Since Xcel customers already invest in rooftop solar with utility-managed incentives such as Solar*Rewards, we also know that customers do not need Xcel to pay the full capital cost. For example, Xcel could provide a bonus $1.35 per Watt rebate for rooftop solar (and storage) for the same cost and supporting the same number of megawatts as the Sherco solar project. If Xcel Energy spent $608 million supporting rooftop solar, it would create over 7,000 jobs at time with high unemployment, especially among African Americans.
So, should Xcel sandbag the Sherco solar proposal for rooftops? No. The proposed project should be done, and given the opportunity and the sunsetting of federal tax credits, should be done as soon as possible.

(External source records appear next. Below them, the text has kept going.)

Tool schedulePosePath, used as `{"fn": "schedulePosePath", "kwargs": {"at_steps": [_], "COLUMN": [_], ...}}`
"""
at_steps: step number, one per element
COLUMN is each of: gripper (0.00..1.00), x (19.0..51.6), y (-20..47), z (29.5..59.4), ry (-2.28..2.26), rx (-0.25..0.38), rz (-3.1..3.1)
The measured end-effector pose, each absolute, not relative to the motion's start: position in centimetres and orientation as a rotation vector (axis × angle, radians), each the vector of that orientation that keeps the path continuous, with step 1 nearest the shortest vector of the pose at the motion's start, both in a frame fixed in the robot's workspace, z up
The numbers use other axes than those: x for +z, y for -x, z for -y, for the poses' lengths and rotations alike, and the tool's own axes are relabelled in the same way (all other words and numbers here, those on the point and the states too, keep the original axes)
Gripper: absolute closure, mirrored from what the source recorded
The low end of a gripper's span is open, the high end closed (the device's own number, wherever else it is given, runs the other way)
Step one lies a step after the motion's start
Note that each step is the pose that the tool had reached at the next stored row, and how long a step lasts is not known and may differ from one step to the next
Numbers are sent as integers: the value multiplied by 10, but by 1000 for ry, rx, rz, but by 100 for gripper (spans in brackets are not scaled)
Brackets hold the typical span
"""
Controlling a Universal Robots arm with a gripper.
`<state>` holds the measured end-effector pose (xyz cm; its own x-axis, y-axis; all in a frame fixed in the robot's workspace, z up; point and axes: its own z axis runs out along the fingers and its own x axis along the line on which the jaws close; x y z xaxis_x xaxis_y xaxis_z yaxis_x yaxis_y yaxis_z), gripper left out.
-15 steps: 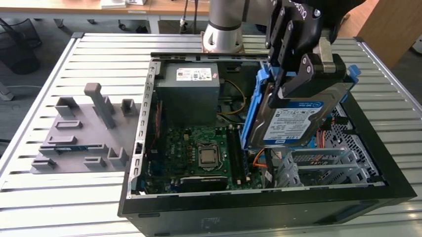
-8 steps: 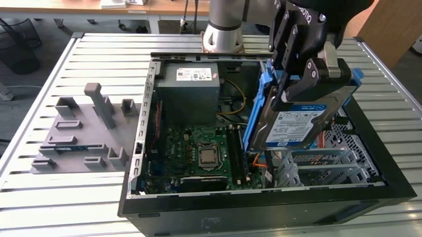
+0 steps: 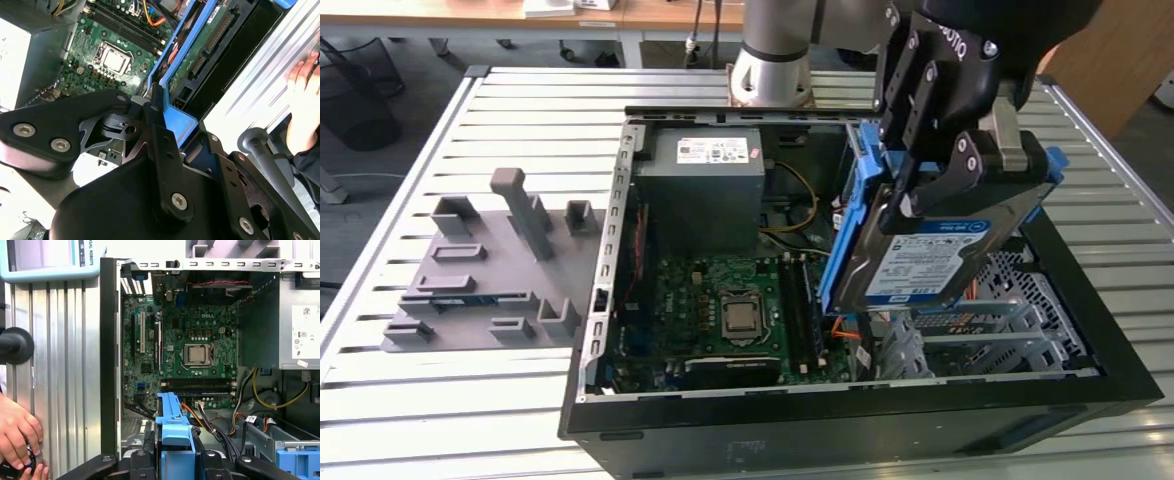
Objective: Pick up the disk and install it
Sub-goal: 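Insert the disk into the insertion slot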
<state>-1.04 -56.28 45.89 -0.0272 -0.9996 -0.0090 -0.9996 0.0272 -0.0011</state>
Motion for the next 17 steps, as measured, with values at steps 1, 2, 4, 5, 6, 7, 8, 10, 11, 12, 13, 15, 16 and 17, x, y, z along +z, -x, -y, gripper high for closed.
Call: {"fn": "schedulePosePath", "kwargs": {"at_steps": [1,2,4,5,6,7,8,10,11,12,13,15,16,17], "gripper": [64,64,64,64,64,64,64,64,64,64,64,64,64,64], "x": [459,459,458,458,458,458,457,457,457,457,457,456,456,456], "y": [8,6,2,0,-2,-3,-4,-6,-6,-7,-7,-10,-11,-13], "z": [563,563,563,563,563,563,563,563,563,563,564,564,564,564], "ry": [2186,2186,2186,2186,2186,2186,2186,2186,2186,2186,2186,2186,2186,2186], "rx": [9,9,9,9,9,9,9,9,9,9,9,9,9,9], "rz": [-2246,-2246,-2246,-2246,-2246,-2246,-2246,-2246,-2246,-2246,-2246,-2246,-2246,-2246]}}
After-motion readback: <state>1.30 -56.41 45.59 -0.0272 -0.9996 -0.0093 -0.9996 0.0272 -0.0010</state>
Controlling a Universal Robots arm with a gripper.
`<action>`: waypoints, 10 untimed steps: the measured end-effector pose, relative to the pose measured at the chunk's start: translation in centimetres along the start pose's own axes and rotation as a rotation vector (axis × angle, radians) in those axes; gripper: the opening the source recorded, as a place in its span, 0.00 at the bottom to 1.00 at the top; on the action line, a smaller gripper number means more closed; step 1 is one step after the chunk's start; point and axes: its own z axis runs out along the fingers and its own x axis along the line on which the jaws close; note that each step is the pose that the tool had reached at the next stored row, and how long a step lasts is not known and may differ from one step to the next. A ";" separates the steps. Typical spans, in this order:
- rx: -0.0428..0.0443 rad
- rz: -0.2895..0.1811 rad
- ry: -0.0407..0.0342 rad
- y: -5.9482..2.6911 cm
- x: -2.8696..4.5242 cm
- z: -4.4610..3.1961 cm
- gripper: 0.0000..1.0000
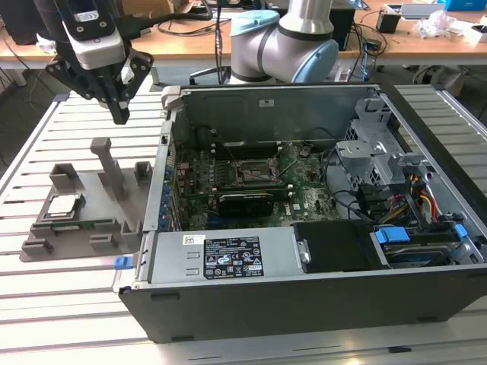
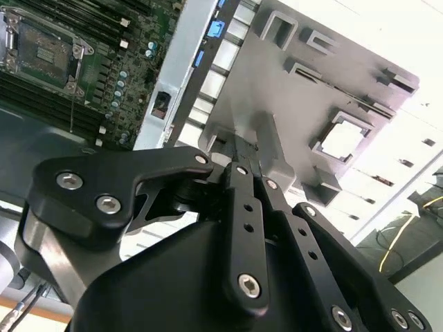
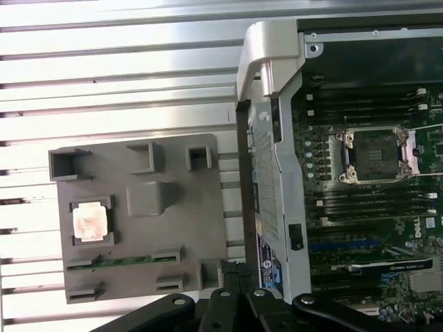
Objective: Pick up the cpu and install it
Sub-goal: 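Reach for the cpu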
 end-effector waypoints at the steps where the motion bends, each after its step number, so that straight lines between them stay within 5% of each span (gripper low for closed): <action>1: 0.0001 0.000 0.0000 -0.01 0.20 0.00 0.11; 10: 0.0005 0.000 0.0000 -0.14 1.80 0.01 0.11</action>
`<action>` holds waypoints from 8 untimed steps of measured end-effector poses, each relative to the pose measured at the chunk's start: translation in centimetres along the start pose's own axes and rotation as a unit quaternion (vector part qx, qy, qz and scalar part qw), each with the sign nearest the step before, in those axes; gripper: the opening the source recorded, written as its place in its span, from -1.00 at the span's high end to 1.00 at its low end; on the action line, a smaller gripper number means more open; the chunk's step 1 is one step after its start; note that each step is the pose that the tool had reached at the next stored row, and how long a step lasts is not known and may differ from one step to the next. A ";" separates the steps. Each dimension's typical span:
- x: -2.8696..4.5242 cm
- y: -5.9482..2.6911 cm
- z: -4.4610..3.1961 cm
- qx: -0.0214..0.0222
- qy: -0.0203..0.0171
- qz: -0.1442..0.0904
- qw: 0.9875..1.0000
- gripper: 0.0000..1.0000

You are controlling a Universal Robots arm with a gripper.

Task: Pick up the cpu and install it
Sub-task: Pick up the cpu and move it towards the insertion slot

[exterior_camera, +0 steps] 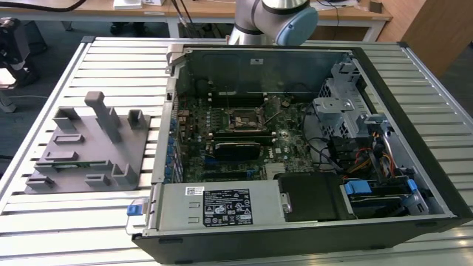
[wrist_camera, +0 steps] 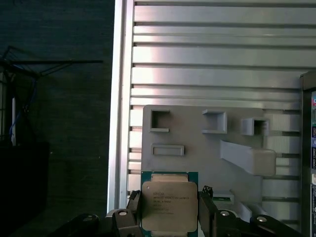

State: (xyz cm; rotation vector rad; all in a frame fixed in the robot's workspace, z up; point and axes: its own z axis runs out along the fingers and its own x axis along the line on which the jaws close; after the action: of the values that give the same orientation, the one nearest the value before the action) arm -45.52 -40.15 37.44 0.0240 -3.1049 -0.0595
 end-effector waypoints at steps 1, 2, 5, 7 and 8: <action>0.00 0.01 -0.15 0.000 0.000 0.000 1.000 -0.08; 0.01 0.02 -0.31 0.000 0.000 0.000 1.000 -0.08; 0.03 0.05 -0.78 0.000 0.000 0.000 1.000 -0.08; 0.04 0.07 -1.15 0.000 0.000 0.000 1.000 -0.08; 0.05 0.08 -1.35 0.000 0.000 0.000 1.000 -0.08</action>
State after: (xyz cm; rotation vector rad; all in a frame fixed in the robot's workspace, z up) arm -45.52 -40.12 38.79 0.0240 -3.1049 -0.0594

ILSR suggests that Xcel should also do a rooftop solar expansion project combined with utility-owned storage at substations. Such a proposal would:
- Meet more of the criteria that matter for a stimulus proposal, including rapid deployment and employment.
- Align with state-expressed goals to expand distributed generation and community solar, by expanding distribution grid hosting capacity.
- Support greater resiliency by providing backup power at crucial grid locations.
ILSR suggests the utility provide bonus rebates to support 100 megawatts of residential solar, with rebates scaled to income to provide the biggest boost to low-income households.
A rooftop rebate program would also reduce some of the concerns ILSR has with the low-income solar proposal. The biggest concern is that Xcel owning distributed solar projects inserts a monopoly company into a competitive market. Xcel has the advantage of customer bill data, infrastructure capacity, and an existing relationship with customers that independent solar installers lack. The secondary concern is that being low-income shouldn’t deprive a customer of having a choice of solar installer. Xcel could finance solar on low-income properties without being the installer.
However, low-income solar access is also an example of market failure in Minnesota, where on-site and community solar programs have both struggled to equitably reach low-income customers. With that in mind, it would be unfortunate to turn away any reasonable programs that could provide access to low-income customers, at least on a pilot basis.
Therefore, ILSR suggests that the Commission approve Xcel’s low-income solar program with modifications:
- Allowing customers to pick their installer from pre-approved independent contractors.
- If Xcel also provides a rebate-based program to expand customer-owned rooftop solar, providing an ownership option for participants and taking advantage of the much higher jobs per megawatt opportunity from distributed solar.
Thank you for the opportunity to comment and for taking up this important conversation; we appreciate that there has not been any legislative preemption of this regulatory process.